**About this task:** The line that contains "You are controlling" marks the end: retype the data below exactly from its first line through that line.

**Source data:**
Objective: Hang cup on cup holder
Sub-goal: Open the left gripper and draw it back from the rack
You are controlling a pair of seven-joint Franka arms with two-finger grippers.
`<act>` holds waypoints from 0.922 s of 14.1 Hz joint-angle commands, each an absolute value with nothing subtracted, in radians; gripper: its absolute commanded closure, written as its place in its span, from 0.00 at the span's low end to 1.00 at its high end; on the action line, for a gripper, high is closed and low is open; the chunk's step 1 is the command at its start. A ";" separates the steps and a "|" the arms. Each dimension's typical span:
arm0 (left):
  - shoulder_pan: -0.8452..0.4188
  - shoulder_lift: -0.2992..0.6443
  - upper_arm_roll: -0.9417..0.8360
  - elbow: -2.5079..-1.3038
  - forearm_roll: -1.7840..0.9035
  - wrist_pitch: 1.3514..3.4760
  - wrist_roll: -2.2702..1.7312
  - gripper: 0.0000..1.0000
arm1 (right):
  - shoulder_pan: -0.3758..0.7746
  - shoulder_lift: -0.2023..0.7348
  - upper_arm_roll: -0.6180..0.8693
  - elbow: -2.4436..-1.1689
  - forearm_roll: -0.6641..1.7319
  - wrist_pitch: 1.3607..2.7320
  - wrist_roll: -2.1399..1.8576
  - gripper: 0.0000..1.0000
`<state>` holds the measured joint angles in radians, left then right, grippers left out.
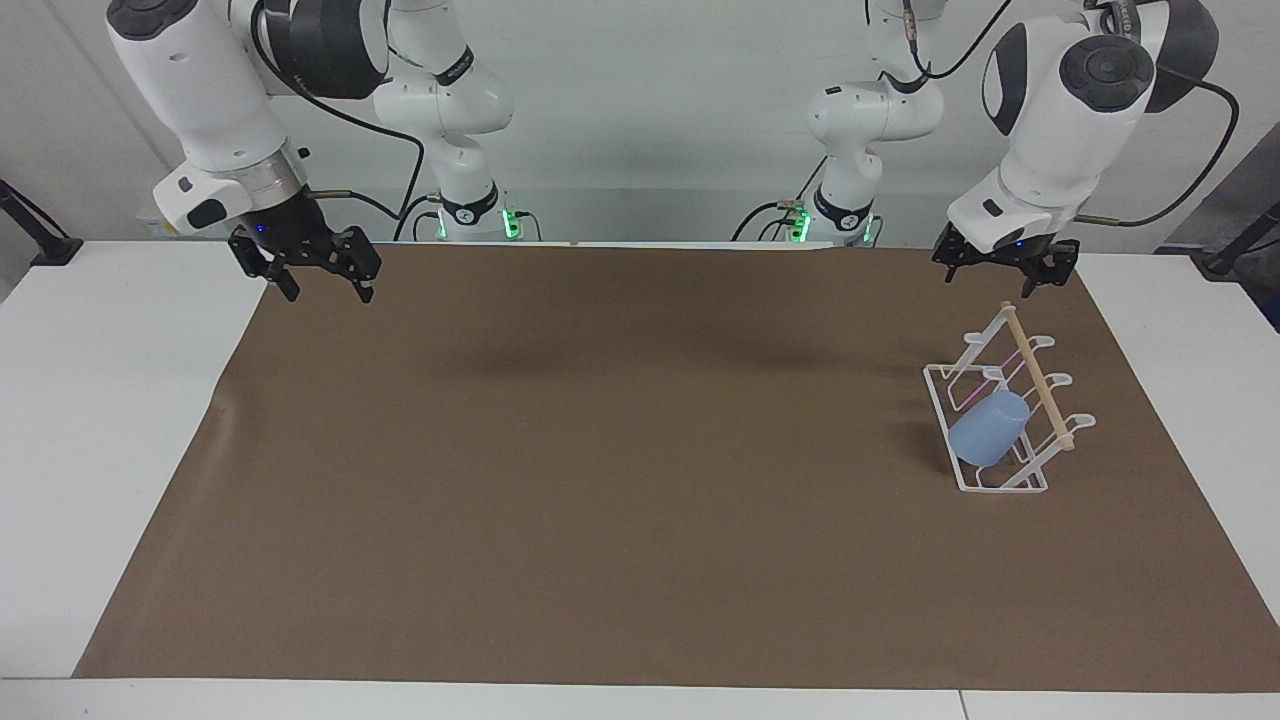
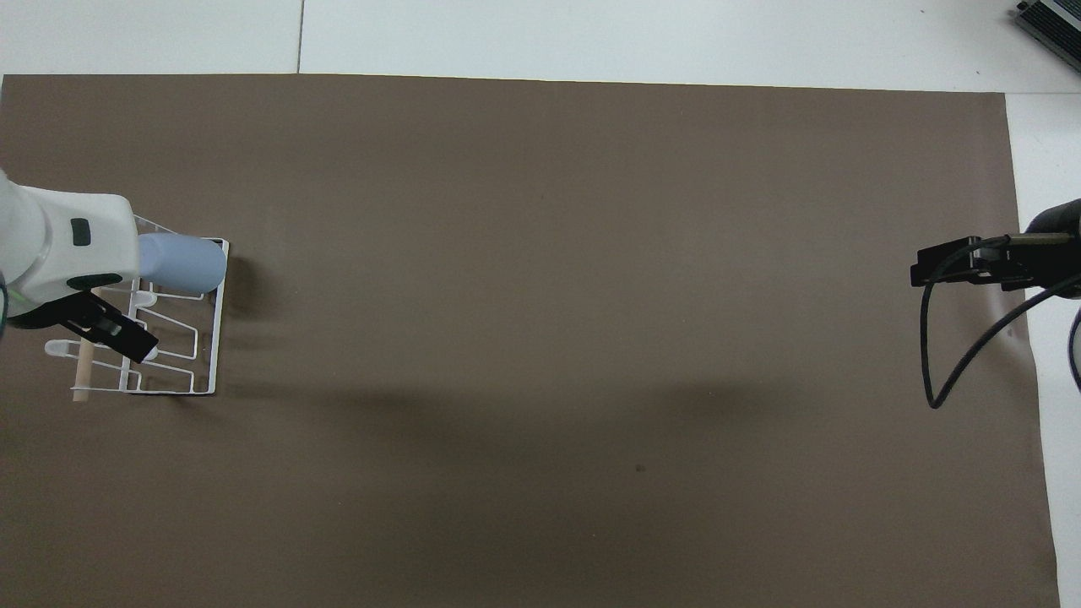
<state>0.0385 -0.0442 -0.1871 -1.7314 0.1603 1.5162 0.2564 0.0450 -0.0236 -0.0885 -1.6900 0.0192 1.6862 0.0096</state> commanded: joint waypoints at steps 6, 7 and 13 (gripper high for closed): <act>0.060 -0.051 -0.175 -1.666 0.020 1.511 0.219 0.00 | 0.032 -0.044 -0.084 -1.707 0.040 1.677 -0.011 0.00; 0.037 -0.052 -0.128 -1.663 0.014 1.511 0.219 0.00 | 0.032 -0.044 -0.084 -1.707 0.040 1.677 -0.011 0.00; -0.066 -0.051 0.031 -1.597 -0.029 1.506 0.213 0.00 | 0.032 -0.044 -0.084 -1.707 0.038 1.677 -0.011 0.00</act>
<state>-0.0424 -0.0499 0.0093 -1.6119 -0.0132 1.5169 0.2252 0.0450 -0.0237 -0.0885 -1.6900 0.0192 1.6862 0.0096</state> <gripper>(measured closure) 0.000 0.000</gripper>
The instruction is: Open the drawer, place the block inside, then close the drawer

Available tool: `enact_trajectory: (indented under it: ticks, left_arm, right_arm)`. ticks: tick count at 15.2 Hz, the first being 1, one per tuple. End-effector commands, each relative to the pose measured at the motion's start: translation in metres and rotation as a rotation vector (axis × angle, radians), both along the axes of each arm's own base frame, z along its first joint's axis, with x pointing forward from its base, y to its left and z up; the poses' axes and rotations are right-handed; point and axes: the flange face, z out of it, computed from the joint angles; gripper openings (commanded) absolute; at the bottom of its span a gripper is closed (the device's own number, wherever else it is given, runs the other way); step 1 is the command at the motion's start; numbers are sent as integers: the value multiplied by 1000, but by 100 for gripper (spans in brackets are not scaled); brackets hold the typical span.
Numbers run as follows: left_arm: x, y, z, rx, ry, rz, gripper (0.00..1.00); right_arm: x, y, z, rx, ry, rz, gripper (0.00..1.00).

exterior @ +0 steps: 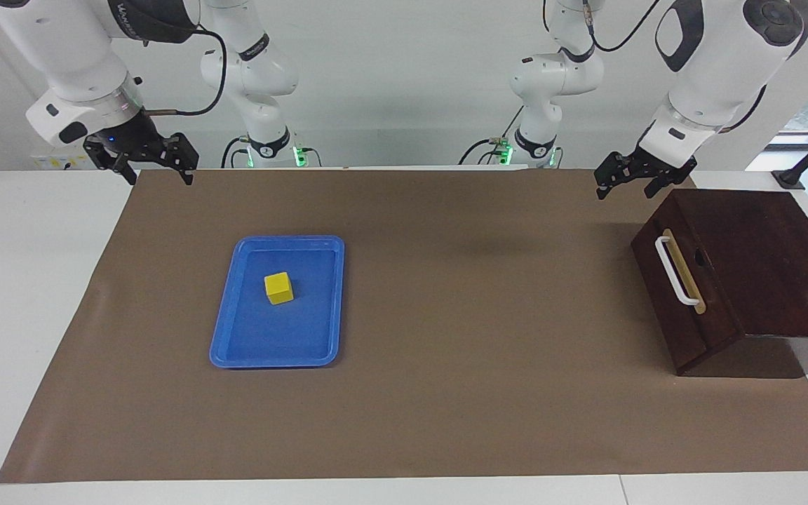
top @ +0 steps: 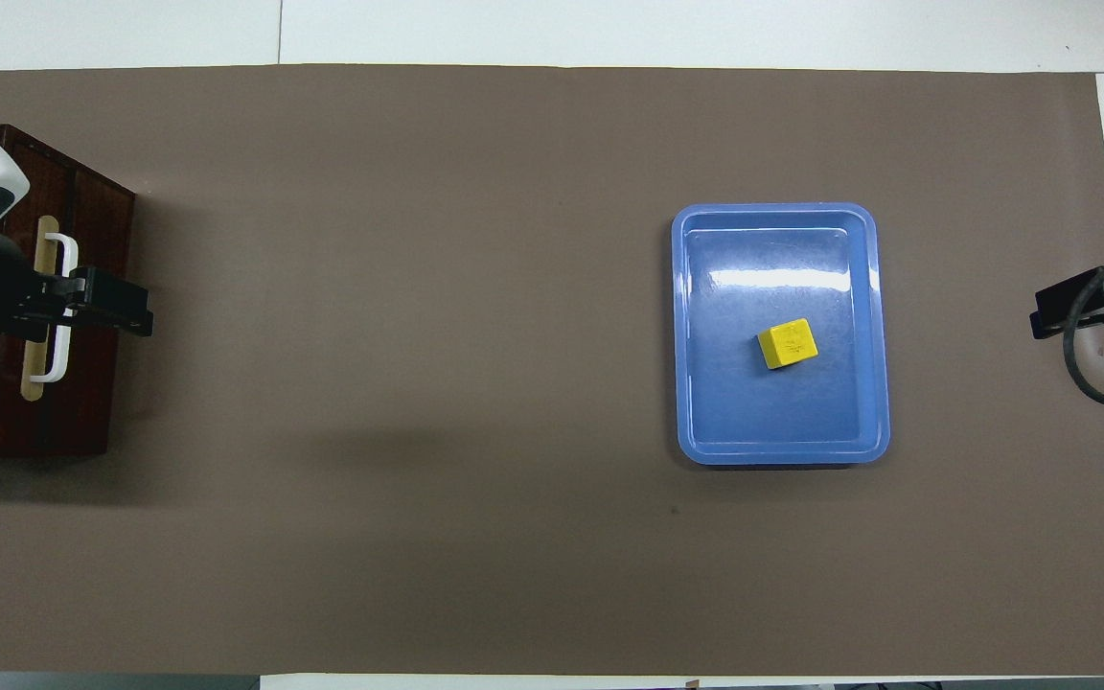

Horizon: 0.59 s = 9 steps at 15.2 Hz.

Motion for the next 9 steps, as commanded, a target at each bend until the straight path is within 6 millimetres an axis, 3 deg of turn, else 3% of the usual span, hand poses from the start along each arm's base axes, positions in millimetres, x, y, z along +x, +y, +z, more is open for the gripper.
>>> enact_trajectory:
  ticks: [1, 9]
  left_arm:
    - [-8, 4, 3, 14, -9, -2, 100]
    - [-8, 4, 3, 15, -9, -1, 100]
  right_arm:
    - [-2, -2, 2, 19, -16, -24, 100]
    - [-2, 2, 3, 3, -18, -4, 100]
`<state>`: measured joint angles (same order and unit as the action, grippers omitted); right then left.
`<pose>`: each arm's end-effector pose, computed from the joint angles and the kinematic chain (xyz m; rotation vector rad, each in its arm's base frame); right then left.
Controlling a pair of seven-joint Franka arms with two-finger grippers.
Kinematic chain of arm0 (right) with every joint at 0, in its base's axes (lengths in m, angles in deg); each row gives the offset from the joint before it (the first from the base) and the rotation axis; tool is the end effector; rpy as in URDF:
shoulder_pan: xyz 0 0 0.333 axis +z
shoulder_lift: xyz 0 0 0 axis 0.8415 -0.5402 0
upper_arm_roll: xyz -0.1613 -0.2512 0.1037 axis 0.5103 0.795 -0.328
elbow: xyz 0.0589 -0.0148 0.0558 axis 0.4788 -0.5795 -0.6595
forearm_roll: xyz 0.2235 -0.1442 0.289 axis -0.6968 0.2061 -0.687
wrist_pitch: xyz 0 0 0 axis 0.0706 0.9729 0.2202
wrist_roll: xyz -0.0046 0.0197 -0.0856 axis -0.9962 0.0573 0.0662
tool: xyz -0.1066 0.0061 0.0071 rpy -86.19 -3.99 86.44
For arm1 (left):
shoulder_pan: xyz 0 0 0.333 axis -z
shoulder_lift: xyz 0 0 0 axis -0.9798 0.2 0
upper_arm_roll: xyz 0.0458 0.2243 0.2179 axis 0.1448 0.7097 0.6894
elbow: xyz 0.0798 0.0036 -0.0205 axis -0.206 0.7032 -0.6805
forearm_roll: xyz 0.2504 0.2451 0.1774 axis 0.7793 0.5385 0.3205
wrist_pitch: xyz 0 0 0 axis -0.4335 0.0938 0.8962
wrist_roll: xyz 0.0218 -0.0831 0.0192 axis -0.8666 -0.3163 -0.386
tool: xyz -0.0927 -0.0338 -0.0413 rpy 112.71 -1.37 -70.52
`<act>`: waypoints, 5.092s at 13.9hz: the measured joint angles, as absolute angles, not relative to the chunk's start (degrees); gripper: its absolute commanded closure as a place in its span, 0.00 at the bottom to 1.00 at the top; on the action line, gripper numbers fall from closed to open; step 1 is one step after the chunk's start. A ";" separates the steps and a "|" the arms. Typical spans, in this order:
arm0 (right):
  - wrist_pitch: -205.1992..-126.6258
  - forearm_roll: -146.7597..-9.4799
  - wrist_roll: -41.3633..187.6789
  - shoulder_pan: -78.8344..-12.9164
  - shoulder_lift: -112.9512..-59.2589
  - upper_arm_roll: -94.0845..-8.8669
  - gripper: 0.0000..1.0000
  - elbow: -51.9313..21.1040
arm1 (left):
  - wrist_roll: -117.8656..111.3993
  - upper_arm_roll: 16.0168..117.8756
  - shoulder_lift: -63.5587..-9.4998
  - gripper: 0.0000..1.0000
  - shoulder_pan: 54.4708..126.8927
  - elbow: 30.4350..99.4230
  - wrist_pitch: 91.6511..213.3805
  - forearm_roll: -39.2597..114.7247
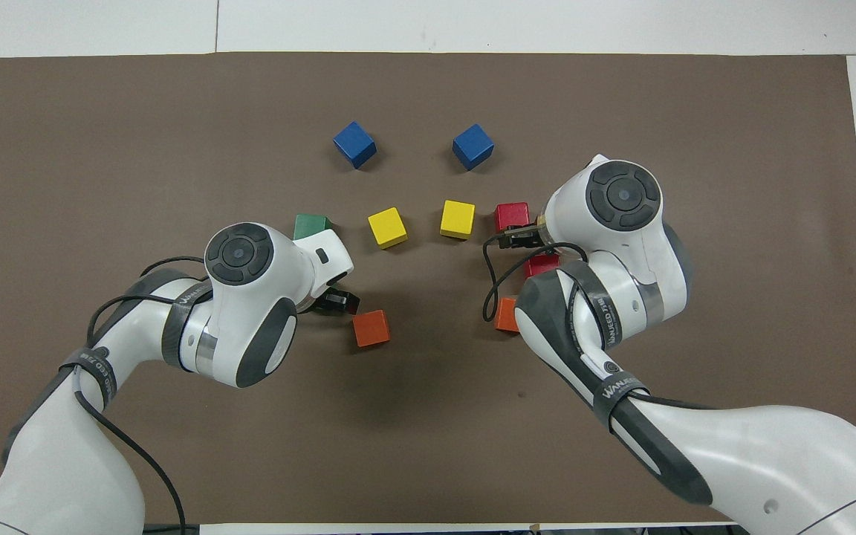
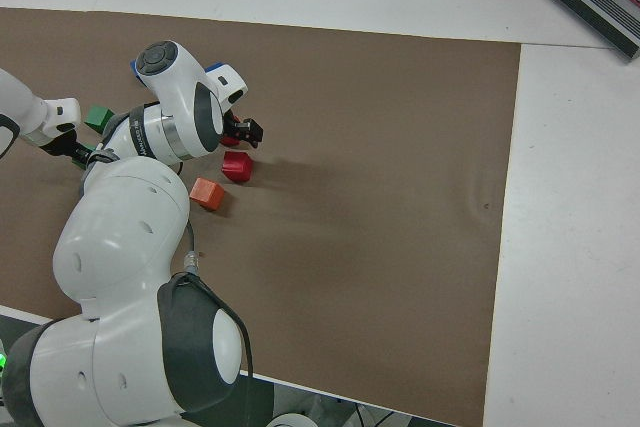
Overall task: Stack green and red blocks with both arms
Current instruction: 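Close the left gripper on green while the right gripper grips red, then move green outward with the left gripper while the right gripper moves red, then set down green with the left gripper while the right gripper places red, then reach the left gripper to the other green while the right gripper grasps red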
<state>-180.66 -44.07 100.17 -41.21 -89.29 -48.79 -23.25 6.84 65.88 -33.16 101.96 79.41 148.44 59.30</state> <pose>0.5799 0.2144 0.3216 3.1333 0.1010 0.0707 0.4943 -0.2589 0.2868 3.0500 -0.5246 -0.0969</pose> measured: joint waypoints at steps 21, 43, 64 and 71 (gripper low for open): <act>-180.27 -44.06 77.10 -58.22 -91.10 -48.11 1.00 -15.22 | 35.16 68.25 -55.04 1.00 65.36 78.23 124.04 59.28; -170.66 -46.15 73.77 -60.81 -89.91 -49.02 0.00 -11.79 | 36.18 67.64 -44.35 1.00 60.86 92.60 151.71 59.36; -176.09 -41.86 111.23 -39.64 -101.21 -49.06 0.00 -1.21 | 24.13 66.65 -43.81 0.00 69.61 71.33 132.29 59.83; -180.88 -41.86 110.19 -39.61 -101.02 -49.15 0.00 -7.28 | 5.45 65.98 -37.02 0.00 89.92 60.71 130.75 57.98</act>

**Exercise result:**
Objective: Hang cup on cup holder
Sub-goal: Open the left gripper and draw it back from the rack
You are controlling a pair of seven-joint Franka arms with two-finger grippers.

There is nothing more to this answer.